Stem Cell Treatment for Cocaine Addiction Sherman MaK

Overcoming drug abuse is an uphill battle, especially if the drug is cocaine. According to Dr. Scot Thomas, “Over 14 percent of all Americans age 12 and older have used cocaine in their lifetimes.5” Cocaine addicts often struggle to abstain from drug use but in current times, no effective and scientifically-approved medication that addresses coke addiction and relapse exists.3 Scientists have been working to change that and they have made a great leap forward in the fight against cocaine addiction and relapse after discovering a treatment involving epidermal stem cells: stem cells derived from the skin.

They have been researching a method to modify epidermal stem cells to express the enzyme human Butyrylcholinesterase (hBChE). hBChE is the more efficient and potent form of BChE, made naturally in a body's plasma cells, and it can break down cocaine into less toxic and less rewarding compounds, thereby decreasing a person’s urge to seek cocaine.3 The scientists modified epidermal stem cells using CRISPR, a practice that allows DNA sequences to be changed and genetic function to be manipulated.2 They used this technique to increase the efficiency of hBChE and to facilitate its long term production in epidermal stem cells. Then, the scientists transplanted these same stem cells into mice, and discovered that it prevented them from seeking cocaine and potentially overdosing on it. In order to see if the same effect occurred in human cells, the scientists transferred the same CRISPR-edited epidermal stem cells into human cells ex vivo. They discovered that higher amounts of hBChE were created and these broke down cocaine more efficiently.3

This study is extremely beneficial for cocaine abusers as we have discovered that epidermal stem cells could possibly help decrease their desire for cocaine. By preventing addicts from inflicting more damage to their bodies, this treatment could make them change their habits and help them get their lives back on track. It would help addicts that likely have financial struggles because they spend most of their money obtaining the drug regularly.5 Hence, if further experimentation transforms this into a proven medical treatment for humans, it would certainly be extremely beneficial to countless cocaine addicts and their families.

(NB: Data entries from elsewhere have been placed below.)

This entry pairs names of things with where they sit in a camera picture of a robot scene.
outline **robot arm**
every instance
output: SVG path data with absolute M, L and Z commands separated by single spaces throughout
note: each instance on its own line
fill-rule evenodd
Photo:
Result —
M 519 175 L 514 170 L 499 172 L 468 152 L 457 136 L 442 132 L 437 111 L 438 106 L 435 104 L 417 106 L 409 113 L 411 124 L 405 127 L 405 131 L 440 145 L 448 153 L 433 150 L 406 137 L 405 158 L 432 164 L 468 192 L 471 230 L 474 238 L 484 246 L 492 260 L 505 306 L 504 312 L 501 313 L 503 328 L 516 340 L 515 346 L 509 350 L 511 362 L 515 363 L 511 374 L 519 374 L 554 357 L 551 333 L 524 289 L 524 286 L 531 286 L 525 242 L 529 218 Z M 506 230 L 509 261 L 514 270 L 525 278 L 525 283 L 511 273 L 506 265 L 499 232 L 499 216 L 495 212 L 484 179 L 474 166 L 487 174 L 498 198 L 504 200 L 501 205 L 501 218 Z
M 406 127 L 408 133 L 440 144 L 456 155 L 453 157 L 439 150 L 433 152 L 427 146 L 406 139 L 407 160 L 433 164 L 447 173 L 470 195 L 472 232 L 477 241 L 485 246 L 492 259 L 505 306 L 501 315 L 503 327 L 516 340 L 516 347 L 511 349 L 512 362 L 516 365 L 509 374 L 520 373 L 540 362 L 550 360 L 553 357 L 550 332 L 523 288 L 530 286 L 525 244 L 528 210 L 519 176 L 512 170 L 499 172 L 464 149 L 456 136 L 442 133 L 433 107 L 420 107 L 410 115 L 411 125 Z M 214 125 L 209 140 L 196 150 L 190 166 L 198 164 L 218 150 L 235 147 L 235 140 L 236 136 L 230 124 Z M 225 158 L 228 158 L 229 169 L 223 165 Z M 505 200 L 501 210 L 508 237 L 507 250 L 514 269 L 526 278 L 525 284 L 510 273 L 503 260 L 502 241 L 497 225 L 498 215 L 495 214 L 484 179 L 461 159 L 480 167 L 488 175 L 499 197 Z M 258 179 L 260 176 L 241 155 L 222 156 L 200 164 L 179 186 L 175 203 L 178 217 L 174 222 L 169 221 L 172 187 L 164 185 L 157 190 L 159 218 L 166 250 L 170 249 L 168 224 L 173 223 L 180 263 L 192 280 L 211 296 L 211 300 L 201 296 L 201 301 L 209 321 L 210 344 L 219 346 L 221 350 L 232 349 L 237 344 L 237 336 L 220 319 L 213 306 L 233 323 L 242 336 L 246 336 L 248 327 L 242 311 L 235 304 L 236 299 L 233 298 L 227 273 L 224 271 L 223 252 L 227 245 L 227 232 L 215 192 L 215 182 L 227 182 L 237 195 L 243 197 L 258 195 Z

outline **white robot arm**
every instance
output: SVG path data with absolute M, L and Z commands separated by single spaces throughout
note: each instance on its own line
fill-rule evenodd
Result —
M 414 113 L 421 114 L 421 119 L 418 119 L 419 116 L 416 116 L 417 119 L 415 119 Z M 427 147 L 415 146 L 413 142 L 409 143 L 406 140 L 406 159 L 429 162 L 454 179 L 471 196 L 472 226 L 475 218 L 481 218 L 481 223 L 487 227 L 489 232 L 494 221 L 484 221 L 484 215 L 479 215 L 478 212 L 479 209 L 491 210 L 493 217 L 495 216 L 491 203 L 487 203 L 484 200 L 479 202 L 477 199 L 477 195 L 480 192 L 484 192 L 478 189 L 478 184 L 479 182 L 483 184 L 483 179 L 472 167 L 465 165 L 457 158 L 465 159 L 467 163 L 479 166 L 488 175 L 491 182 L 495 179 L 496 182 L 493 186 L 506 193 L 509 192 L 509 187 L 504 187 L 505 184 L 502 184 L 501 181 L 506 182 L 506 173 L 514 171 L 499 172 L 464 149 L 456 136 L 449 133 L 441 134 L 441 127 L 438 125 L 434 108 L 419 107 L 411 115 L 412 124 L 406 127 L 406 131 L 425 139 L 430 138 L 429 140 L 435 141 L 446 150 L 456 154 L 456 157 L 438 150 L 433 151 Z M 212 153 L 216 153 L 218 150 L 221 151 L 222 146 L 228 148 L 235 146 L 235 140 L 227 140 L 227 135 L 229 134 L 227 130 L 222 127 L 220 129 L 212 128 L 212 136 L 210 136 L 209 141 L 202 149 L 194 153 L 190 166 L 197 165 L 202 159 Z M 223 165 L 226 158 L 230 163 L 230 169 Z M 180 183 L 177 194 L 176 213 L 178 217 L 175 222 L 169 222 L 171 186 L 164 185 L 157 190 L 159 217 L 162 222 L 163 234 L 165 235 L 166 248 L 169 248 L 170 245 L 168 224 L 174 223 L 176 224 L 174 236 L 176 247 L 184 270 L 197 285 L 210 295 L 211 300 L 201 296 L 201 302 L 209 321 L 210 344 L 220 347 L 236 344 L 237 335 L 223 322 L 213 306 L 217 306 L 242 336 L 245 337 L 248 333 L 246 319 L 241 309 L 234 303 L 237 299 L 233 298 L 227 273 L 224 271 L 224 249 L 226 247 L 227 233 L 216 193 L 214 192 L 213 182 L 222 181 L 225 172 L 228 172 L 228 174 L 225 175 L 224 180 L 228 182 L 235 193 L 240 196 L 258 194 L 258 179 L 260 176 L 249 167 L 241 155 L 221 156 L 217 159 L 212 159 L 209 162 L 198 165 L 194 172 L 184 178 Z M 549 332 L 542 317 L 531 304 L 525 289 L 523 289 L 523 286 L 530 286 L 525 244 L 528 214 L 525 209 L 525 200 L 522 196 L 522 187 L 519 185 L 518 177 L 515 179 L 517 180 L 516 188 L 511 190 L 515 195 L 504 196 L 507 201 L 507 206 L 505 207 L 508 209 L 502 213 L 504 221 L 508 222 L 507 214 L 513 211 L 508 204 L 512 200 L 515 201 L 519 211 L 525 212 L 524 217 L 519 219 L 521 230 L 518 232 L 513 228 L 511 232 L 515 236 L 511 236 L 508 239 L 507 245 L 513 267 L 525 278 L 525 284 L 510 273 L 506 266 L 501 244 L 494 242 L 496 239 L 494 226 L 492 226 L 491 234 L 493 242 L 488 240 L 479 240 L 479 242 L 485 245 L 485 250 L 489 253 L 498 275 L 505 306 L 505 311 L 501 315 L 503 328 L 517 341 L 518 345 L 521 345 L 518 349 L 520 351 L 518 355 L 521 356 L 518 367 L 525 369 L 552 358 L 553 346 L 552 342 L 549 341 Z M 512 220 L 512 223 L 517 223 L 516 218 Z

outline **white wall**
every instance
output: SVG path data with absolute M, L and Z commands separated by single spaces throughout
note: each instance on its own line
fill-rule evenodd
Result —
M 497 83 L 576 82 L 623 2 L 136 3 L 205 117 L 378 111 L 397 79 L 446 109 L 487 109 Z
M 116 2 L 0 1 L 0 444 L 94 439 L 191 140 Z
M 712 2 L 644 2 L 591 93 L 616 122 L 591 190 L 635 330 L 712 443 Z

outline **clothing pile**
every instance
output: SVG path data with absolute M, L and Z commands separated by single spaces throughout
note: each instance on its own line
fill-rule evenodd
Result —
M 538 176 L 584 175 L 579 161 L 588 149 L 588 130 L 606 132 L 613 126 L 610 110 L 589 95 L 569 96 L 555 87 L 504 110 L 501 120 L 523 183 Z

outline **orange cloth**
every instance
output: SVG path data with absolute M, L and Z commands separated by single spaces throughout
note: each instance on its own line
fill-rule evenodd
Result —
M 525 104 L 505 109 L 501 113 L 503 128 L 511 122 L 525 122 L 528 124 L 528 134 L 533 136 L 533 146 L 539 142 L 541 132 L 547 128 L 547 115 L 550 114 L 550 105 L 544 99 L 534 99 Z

Given the potential benefits of this study, the question that remains is how would researchers test whether this treatment works for humans. It would raise a serious ethical question if scientists consider giving humans a large dose of cocaine and then treat them using this unproven stem cell study. The fact that scientists can experiment on people does not mean that they should given the uncertainty surrounding long-term effects of stem cell transplants. Studies indicate that potential long term effects, for example infertility and risk of cancer, occur years after one receives stem cell transplants.4 Consequently, scientists have to wait for years before accurately assessing the degrees of success of stem cell treatments. Despite these uncertainties, scientists should continue to explore possibilities to safely implement this treatment. They should not categorically reject the examination of this piece of research because every medical treatment that exists nowadays was in the same preliminary developmental stage at different points in history.